Property owner bill of rights and tree trimming — SB 1400 requires county appraisers to publish a list of constitutionally protected property rights on their websites. The bill also allows property owners to trim or remove trees on their property without consequence as long as they have a letter from a certified arborist or landscape architect stating the tree is a danger. Effective: July 1, 2019.

Military affairs — SB 620, in its original form, included a provision that capped the total money owed by an active duty service member who was entering into a lease at no more than the total of two months' rent. Although the bill passed, the language pertaining to the cap was removed from the bill. Effective: July 1, 2019.

BILLS THAT DID NOT PASS

Private property rights/short-term rentals — SB 824 and HB 987 were companion bills supported by Florida Realtors® aimed at protecting the right of private property owners to rent their property on a short-term basis because many local governments continue to enact ordinances that discourage short-term rentals and infringe on this fundamental right.

Condo transfer fee background costs — HB 1075 contained several items related to HOAs and condominium associations. Of note to Realtors® was an allowance for associations to charge a buyer or renter the "actual cost" of a background check plus a $100 administrative fee. Transfer fees are currently capped at $100 per applicant.

Septic tank inspections — HB 85 would have required all homeowners in Florida to have septic tank inspections every five years.

Rent control — HB 6053 and SB 1390 sought to allow local governments to adopt rental control ordinances.

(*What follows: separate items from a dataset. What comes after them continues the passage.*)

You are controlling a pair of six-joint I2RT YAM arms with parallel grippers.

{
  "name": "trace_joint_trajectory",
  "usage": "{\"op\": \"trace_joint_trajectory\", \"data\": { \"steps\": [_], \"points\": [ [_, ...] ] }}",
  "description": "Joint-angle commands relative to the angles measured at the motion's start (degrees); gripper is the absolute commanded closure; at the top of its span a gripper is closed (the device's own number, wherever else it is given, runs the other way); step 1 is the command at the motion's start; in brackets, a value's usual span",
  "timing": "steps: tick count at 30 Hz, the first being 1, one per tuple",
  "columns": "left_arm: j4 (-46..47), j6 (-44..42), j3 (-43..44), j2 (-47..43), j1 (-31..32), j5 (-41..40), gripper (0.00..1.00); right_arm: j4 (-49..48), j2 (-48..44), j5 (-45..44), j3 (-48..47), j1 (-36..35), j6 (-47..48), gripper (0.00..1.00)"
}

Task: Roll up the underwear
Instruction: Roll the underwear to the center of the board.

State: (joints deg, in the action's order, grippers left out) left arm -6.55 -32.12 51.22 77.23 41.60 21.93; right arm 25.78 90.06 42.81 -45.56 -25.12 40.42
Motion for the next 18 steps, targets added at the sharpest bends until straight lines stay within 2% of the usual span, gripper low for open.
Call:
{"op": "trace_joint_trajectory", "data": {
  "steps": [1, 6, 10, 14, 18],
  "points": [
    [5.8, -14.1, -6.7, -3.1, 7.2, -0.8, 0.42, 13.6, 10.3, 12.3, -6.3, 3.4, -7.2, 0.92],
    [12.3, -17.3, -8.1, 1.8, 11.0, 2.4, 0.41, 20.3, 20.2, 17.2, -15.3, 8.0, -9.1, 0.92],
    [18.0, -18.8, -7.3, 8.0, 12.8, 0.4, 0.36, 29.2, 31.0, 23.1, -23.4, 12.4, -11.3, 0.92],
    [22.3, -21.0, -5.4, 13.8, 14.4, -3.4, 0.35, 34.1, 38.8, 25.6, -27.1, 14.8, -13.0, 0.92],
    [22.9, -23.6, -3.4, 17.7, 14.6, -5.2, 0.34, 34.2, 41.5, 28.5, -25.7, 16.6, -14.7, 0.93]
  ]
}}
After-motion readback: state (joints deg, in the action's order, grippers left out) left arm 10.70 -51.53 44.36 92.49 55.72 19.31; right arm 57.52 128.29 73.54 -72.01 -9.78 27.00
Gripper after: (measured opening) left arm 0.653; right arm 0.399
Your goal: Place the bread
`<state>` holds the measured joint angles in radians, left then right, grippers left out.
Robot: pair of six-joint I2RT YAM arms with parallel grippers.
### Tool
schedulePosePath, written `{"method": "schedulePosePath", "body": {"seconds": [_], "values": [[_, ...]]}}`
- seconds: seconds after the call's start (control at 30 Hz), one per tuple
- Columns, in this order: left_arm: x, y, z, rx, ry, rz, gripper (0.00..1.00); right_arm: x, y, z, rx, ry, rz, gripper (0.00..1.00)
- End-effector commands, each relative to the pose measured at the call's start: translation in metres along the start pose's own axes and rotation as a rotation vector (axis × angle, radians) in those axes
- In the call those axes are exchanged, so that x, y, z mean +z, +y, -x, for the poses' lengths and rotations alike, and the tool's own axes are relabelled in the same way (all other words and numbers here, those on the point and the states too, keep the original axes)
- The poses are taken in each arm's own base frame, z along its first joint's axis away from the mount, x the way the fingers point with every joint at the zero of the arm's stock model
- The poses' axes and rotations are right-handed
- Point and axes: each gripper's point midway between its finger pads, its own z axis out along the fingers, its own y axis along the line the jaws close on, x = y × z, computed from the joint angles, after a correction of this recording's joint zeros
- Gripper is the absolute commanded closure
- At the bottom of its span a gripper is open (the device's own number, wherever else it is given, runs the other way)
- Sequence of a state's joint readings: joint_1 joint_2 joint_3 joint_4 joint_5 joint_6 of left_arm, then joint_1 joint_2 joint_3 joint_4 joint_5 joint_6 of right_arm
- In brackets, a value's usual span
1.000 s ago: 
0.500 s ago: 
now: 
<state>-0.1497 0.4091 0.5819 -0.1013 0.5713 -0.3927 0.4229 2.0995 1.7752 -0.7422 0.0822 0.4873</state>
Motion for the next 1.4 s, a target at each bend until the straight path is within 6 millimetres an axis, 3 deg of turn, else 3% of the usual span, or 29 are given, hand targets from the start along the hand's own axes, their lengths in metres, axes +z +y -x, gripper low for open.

Seller disclosure — HB 163 and SB 1254 would have required sellers to provide buyers a written disclosure if the property is located within a dependent special district. The bill also gave buyers a three-day right of rescission after the disclosure was provided.

Landlord disclosure — HB 153 and SB 1248 would have required landlords to provide prospective tenants with a "physical" copy of the restrictive covenants governing the use and occupancy of the premises.

Swimming pool safety features — HB 805 and SB 724 would have required all residential pools in Florida to be equipped with two of the following safety features when a residential property with a pool is sold: 1) pool barrier, 2) pool cover, 3) door and window alarms, 4) self-closing and self-latching doors and 5) a pool alarm.